There is beauty, too, in the tiny diamond made by Teresa Margolles, the Mexican artist who has been resident in Glasgow for five months and whose show at the new Glasgow Sculpture Studios base is a memorial to the lost lives of Ciudad Suaraz and the debris and ashes of the 2011 London riots. She has transformed the carbon of the Croydon riot into the small diamond, a jewel that cannot be destroyed. And in Recovery Process... she is showing the archive of more than 6000 negatives from the work of Luis Alvarado, a local photographer in Juarez. There are wrestlers spattered with blood, hopeful weddings, naked women posing on beds, stolid men smiling and unsmiling, all from the 1960s to the 1980s. Juarez is now known for its history of extreme violence, especially the murders of women. You see these very human images and wonder how many are still breathing and celebrating, smiling and posing, today.

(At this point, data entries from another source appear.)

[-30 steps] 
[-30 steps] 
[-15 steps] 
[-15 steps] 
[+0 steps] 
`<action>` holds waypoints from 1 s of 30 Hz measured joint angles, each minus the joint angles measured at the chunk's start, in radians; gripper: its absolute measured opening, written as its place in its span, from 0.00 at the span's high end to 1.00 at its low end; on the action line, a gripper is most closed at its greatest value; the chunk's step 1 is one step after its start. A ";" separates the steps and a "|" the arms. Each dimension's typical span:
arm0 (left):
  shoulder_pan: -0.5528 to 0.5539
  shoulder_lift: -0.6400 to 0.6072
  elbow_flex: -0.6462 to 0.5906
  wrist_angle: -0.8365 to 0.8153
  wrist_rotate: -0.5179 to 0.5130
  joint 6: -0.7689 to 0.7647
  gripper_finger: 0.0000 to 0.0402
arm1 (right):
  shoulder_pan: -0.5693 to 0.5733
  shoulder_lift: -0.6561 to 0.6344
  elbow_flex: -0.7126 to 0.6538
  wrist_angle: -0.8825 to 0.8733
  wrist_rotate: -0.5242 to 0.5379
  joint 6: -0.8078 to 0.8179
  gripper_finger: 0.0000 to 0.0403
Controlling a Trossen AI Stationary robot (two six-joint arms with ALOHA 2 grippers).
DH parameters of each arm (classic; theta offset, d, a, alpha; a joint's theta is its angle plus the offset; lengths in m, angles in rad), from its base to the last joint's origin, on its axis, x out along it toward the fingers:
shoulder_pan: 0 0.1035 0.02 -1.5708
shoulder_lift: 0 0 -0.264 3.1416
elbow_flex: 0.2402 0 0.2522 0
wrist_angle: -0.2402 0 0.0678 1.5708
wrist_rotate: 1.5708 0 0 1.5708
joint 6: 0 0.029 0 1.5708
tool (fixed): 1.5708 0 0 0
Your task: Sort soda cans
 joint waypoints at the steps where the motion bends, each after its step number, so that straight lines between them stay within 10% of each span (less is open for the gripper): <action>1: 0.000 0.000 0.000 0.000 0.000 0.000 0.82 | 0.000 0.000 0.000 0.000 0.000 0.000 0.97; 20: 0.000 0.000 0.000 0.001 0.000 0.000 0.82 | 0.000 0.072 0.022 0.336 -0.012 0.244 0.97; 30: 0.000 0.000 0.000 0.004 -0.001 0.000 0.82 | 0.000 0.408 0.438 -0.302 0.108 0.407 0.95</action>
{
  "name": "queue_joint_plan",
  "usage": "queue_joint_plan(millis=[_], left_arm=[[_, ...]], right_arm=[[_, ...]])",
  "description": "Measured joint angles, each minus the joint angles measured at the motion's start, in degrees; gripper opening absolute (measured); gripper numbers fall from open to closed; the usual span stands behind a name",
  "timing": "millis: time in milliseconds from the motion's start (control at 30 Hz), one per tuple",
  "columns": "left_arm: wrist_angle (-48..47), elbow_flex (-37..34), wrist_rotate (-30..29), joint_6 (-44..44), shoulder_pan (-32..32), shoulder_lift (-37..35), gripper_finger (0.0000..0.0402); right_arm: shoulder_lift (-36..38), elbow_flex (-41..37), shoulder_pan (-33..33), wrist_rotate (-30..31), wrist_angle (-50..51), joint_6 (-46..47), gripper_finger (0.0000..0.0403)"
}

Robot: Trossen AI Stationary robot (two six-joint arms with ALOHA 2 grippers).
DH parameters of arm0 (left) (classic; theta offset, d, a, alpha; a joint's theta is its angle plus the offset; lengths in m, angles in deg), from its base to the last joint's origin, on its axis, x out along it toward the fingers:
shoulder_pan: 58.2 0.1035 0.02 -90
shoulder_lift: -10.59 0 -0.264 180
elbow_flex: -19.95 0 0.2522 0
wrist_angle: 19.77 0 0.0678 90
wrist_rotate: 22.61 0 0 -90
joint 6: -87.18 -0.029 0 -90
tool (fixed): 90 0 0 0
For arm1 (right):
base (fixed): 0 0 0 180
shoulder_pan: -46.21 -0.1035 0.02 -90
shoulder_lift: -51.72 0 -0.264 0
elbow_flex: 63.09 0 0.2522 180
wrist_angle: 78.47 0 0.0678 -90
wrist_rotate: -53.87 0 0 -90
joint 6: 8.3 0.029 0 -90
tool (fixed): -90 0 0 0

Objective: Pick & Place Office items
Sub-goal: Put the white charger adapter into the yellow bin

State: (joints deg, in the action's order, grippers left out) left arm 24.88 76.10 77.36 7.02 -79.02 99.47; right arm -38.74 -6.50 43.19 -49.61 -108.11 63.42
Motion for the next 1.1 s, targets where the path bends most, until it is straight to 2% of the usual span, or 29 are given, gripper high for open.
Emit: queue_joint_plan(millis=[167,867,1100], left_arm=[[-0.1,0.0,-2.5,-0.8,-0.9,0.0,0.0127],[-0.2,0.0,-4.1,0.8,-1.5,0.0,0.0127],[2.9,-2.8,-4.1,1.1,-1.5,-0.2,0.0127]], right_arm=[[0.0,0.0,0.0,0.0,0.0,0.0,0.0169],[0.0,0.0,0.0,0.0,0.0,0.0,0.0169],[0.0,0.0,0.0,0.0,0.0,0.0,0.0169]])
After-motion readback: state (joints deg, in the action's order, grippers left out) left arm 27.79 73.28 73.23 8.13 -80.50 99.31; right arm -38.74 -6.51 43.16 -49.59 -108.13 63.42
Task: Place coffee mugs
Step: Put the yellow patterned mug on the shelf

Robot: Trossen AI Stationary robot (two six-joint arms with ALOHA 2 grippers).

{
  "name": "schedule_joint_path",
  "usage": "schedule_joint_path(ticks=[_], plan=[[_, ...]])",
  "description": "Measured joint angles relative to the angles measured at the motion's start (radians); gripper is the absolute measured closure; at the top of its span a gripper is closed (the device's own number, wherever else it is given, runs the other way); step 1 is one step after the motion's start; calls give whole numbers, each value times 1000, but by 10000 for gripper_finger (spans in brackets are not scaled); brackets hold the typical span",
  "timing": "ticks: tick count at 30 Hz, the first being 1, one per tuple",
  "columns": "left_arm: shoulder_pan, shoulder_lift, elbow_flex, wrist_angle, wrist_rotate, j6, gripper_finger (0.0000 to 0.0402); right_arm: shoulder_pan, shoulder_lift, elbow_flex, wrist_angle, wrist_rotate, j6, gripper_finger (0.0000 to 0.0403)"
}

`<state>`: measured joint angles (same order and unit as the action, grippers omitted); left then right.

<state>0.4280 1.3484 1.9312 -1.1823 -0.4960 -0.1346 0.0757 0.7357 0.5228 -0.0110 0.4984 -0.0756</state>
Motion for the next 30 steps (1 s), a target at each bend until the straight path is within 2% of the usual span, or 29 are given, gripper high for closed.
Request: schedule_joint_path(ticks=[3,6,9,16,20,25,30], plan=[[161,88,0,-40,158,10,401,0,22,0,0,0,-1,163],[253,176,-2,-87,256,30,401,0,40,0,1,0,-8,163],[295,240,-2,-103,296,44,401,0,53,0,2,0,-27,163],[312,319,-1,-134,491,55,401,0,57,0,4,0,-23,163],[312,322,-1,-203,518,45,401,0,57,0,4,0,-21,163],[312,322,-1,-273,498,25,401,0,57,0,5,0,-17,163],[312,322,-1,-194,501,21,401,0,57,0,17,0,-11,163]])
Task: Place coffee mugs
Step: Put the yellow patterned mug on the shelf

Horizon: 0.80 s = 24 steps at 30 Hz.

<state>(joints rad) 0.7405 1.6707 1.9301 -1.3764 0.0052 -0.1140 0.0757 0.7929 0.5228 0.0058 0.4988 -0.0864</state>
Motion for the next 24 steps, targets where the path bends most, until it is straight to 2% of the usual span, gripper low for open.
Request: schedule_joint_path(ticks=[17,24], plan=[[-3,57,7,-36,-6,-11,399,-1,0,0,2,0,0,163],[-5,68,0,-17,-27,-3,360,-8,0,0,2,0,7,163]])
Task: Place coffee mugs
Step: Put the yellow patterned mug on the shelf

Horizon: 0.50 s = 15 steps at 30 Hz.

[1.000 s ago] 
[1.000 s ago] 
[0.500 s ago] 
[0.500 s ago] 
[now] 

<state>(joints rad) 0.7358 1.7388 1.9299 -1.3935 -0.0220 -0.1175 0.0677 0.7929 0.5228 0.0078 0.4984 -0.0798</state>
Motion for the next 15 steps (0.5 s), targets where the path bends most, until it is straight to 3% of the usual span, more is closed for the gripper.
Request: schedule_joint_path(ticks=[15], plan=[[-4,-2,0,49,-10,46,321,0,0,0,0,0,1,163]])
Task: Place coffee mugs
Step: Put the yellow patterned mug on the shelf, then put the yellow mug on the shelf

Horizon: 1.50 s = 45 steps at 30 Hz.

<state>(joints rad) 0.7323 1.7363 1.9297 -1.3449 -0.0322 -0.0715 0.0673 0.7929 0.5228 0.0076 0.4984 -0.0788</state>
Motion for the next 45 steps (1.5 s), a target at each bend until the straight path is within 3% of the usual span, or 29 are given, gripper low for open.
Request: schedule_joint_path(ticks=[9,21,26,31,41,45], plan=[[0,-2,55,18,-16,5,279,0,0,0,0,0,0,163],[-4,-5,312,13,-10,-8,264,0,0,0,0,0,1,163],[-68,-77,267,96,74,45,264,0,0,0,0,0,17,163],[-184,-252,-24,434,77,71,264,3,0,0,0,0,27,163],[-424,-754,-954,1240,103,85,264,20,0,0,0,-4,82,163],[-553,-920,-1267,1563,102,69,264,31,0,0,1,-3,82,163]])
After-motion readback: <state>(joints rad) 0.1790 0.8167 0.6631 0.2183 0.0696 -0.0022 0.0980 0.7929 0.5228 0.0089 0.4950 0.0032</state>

GI is enormous, and you need at least a week to see it all. But one item cannot be missed, especially if you have children, and that is Sacrilege, Jeremy Deller's fairly magnificent inflatable Stonehenge on Glasgow Green. No one really knows what Stonehenge was used for, or even how it was built. The ancient architecture is a potent symbol of the British Isles, but it stands impotent, its utility lost in time. Deller takes the icon and makes it work: it has, literally, been given the breath of life. It is inflatable, bouncy, fun, and joyous. Maybe back in the pits of time, ancient children danced around its stones. Yesterday, as dozens of children crawled all over this bendy simulacrum, its effects were funny, bizarre, and, in its outlandish way, beautiful too.